È in questo clima che Sedu ha invitato i genitori a “fare attenzione”, parlando di un presunto “mercato nero dei bambini”. È necessario chiarire con precisione che questa espressione rappresenta una sua percezione personale, un allarme morale e umano, ma che – da quanto ci risulta – non trova riscontro in comunicazioni ufficiali delle autorità né in indagini che colleghino i singoli episodi a reti criminali organizzate. Pertanto, va detto chiaramente che le fonti disponibili non riportano alcuna evidenza dell’esistenza di un fenomeno strutturato di rapimenti di minori da parte di sconosciuti in Italia, anche se molte sono le persone di ogni età scomparse e non ancora ritrovate.
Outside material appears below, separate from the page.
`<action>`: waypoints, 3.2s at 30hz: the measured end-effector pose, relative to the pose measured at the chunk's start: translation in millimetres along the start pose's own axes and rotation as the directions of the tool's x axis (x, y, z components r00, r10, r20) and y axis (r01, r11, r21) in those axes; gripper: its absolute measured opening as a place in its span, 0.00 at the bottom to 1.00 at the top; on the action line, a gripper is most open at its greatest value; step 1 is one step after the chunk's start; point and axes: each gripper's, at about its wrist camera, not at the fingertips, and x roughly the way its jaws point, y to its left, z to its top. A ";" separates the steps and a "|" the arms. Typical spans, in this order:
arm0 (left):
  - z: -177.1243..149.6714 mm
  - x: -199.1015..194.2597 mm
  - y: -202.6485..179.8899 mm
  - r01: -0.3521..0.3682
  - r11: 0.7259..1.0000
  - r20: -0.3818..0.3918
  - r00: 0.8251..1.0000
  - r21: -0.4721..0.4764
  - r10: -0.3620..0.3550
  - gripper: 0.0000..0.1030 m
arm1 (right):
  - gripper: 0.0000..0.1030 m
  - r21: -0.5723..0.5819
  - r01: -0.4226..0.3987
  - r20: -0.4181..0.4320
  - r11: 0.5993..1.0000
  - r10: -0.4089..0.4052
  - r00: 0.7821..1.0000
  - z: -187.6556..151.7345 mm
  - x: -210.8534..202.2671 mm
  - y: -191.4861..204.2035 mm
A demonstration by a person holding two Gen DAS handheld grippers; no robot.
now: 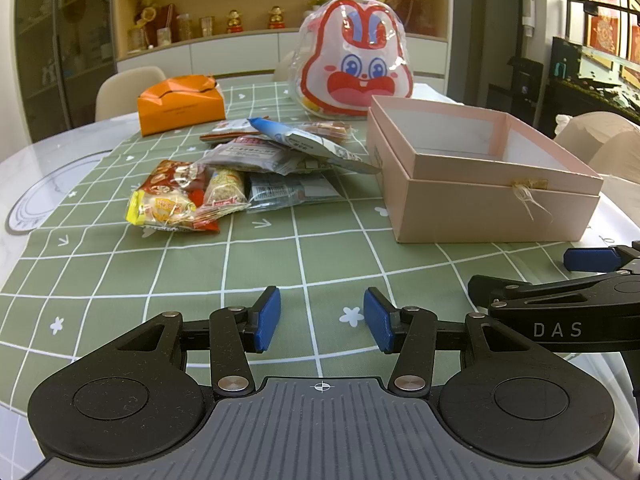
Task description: Organize snacks
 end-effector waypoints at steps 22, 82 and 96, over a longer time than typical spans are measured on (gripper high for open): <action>0.0 0.0 0.1 0.001 1.000 0.000 1.000 -0.001 -0.001 0.52 | 1.00 0.000 0.000 0.000 1.000 0.000 1.000 -0.1 0.0 -0.1; 119.4 32.2 143.8 0.232 0.959 -0.212 0.941 -0.166 -0.264 0.37 | 0.87 -0.072 -0.138 -0.264 0.988 0.114 0.958 73.1 -4.0 76.8; 229.3 203.5 238.3 0.298 0.870 -0.234 0.882 -0.394 -0.408 0.35 | 0.87 0.162 -0.047 -0.276 0.986 0.091 0.957 239.7 116.9 113.6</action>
Per comprendere il quadro reale, occorre guardare ai dati ufficiali sulle persone scomparse. Secondo il dossier diffuso da Telefono Azzurro e dal Commissario straordinario del Governo per le persone scomparse, nel primo semestre del 2024 sono state presentate 11.694 denunce di scomparsa, di cui 8.143 riguardavano minori, pari a circa il 69,6% del totale. Dal 1974 a oggi risultano circa 4.700 minori ancora da ritrovare, un dato che colpisce e che testimonia la complessità del fenomeno. Il dossier sottolinea inoltre che più di un caso su tre riguarda fughe volontarie da casa, spesso legate a conflitti familiari o situazioni di disagio, e che una parte significativa delle denunce riguarda minori stranieri non accompagnati che si allontanano dalle strutture di accoglienza. Non si tratta quindi, nella maggioranza dei casi, di rapimenti da parte di sconosciuti.
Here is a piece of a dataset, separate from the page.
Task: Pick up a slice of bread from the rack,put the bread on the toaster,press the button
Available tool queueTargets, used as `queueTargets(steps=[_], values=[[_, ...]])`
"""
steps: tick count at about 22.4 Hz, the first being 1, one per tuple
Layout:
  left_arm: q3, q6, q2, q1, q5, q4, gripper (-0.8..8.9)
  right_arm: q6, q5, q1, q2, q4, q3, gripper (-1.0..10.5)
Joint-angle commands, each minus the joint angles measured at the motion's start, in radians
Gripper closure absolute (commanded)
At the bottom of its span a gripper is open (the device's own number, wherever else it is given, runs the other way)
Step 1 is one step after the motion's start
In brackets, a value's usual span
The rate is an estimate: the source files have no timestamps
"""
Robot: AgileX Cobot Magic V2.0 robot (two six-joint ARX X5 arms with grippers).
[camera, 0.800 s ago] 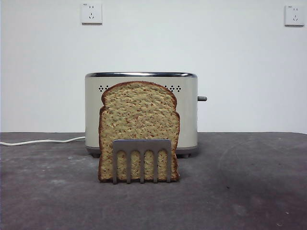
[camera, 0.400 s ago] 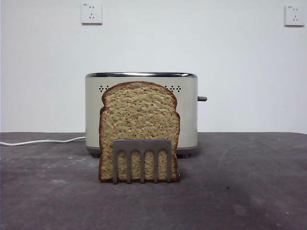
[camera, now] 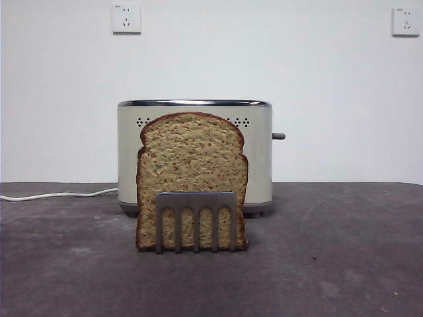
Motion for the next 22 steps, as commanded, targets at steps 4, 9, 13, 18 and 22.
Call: queueTargets(steps=[4, 9, 13, 18, 22], values=[[0.078, 0.171, 0.065, -0.026, 0.019, -0.160, 8.22, -0.117, -0.002, 0.004, 0.036, -0.124, 0.085, 9.6], [0.087, 0.206, 0.075, -0.045, 0.013, -0.192, 8.07, -0.116, -0.002, 0.004, 0.036, -0.124, 0.085, 9.6], [0.087, 0.208, 0.076, -0.050, 0.011, -0.179, 1.70, -0.116, -0.002, 0.004, 0.036, -0.124, 0.085, 9.6], [0.122, 0.245, 0.125, -0.125, 0.003, -0.153, 1.71, -0.116, -0.002, 0.004, 0.037, -0.124, 0.085, 9.6], [0.235, 0.331, 0.234, -0.234, -0.097, -0.194, 1.71, -0.116, -0.002, 0.004, 0.044, -0.124, 0.085, 9.6]])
A questi dati si affiancano quelli dell’associazione Penelope Italia ODV, una delle realtà più autorevoli nel supporto alle famiglie delle persone scomparse. Penelope, sulla base dei rapporti ufficiali del Ministero dell’Interno, evidenzia che circa il 75% delle denunce di scomparsa riguarda minori, una percentuale molto alta che riflette soprattutto la presenza di minori stranieri non accompagnati e gli allontanamenti volontari, non necessariamente episodi di sottrazione. L’associazione ricorda inoltre che, secondo i dati del CED del Ministero dell’Interno, dal 1974 risultano scomparse quasi 100.000 persone in Italia, tra adulti e minori, italiani e stranieri, un numero che rappresenta la somma delle denunce non ancora chiuse. Penelope sottolinea anche che la maggior parte dei casi si risolve, ma che resta una quota dolorosa di persone – tra cui minori – che non vengono più ritrovate, e per le quali le famiglie continuano a chiedere verità e sostegno.
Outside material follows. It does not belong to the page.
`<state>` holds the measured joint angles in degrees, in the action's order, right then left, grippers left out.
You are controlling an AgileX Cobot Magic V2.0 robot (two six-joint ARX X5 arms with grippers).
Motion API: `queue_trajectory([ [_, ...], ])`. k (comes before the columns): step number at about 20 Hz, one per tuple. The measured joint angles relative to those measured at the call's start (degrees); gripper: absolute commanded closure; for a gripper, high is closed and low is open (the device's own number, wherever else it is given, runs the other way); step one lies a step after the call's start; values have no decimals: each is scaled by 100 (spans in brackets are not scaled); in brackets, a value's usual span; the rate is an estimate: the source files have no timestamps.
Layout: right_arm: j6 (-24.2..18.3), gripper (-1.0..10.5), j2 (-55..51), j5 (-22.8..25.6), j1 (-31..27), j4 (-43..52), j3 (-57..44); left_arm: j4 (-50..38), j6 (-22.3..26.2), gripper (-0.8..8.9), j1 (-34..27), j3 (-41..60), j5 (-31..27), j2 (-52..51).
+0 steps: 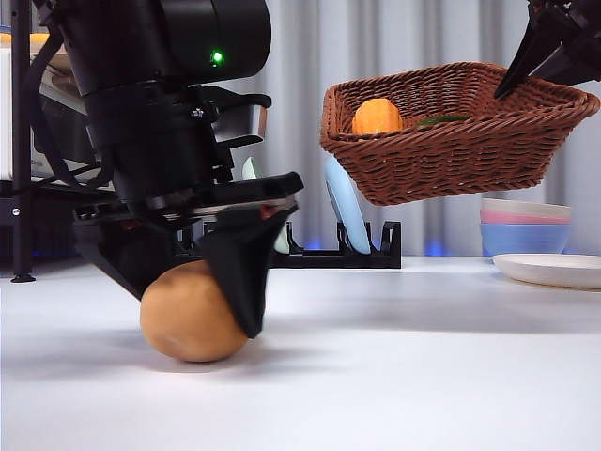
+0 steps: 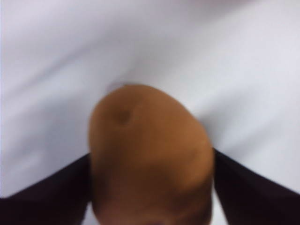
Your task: Pick up the basket,pick up the corn from the table,pick up the potato from the table,pick up the cucumber from the table,put all items into the basket
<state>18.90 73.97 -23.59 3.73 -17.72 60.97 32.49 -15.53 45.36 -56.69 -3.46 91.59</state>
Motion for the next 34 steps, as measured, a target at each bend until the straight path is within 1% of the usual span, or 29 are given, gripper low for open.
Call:
queue_trajectory([
  [5, 0, 958, 2, 0, 0, -31, 0, 284, 271, 821, 2, 0, -83, -374],
  [7, 0, 958, 2, 0, 0, -37, 0, 597, 385, 821, 0, -42, 61, -730],
  [9, 0, 959, 2, 0, 0, -37, 0, 1005, 533, 821, 0, -140, 348, -1086],
  [12, 0, 958, 2, 2, 0, -35, 0, 1836, 927, 821, 0, -463, 1279, -1681],
  [14, 0, 958, 2, 0, 0, -37, 0, 2365, 1279, 821, 0, -726, 2131, -2070],
  [16, 0, 959, 2, 0, 2, -33, 0, 2671, 1628, 821, 0, -957, 2955, -2365],
  [18, 0, 959, 2, 2, 11, -35, 0, 2638, 1917, 821, 2, -1193, 3635, -2568],
  [19, 0, 959, 2, 2, 33, -37, 0, 2503, 2017, 821, 2, -1338, 3869, -2636],
  [20, 2, 959, 2, 4, 55, -39, 0, 2277, 2087, 821, 2, -1473, 3921, -2688],
  [23, 0, 959, 2, 2, 181, -90, 0, 1427, 2151, 821, 2, -1814, 3735, -2717],
  [24, 0, 958, 0, 0, 227, -136, 0, 1115, 2140, 821, 2, -1873, 3574, -2717],
  [26, 2, 958, 2, 2, 352, -310, 0, 264, 1969, 821, 2, -1902, 3042, -2715],
  [27, 0, 959, 2, 4, 415, -396, 0, -111, 1851, 821, 2, -1902, 2741, -2702],
  [28, 0, 958, 2, 11, 509, -507, 0, -623, 1668, 821, 2, -1902, 2299, -2658],
  [30, 0, 958, 2, 11, 671, -610, 0, -1322, 1377, 821, 2, -1902, 1569, -2559],
  [31, 0, 958, 2, 7, 787, -643, 0, -1670, 1235, 821, 2, -1906, 1099, -2479],
  [34, 2, 958, 2, 2, 1071, -669, 0, -2006, 1051, 821, 0, -1919, 92, -2203],
])
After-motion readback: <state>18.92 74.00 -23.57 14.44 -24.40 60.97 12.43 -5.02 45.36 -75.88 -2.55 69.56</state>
I dati del Viminale riportati dalla stampa confermano che molti minori vengono ritrovati: nel primo semestre del 2024, a fronte di 5.042 minori italiani scomparsi, 3.746 sono stati ritrovati in vita, 93 purtroppo senza vita e 1.203 risultavano ancora da rintracciare al momento della rilevazione. Questi numeri non attenuano la gravità delle storie individuali, ma aiutano a comprendere che il fenomeno delle scomparse è ampio e variegato, e che non coincide automaticamente con i rapimenti.

Alla luce di tutto ciò, è corretto informare i lettori che episodi di tentata sottrazione di minori esistono e sono documentati, come quello di Caivano e altri casi recenti, e che la prudenza dei genitori è sempre un valore. È altrettanto necessario, però, chiarire che le autorità non hanno diffuso alcun allarme relativo a un “mercato nero dei bambini” e che i dati ufficiali non mostrano un aumento di rapimenti da parte di sconosciuti né l’esistenza di reti criminali dedicate alla sottrazione di minori. L’allarme di Sedu, dunque, va inteso come un’opinione e una percezione personale.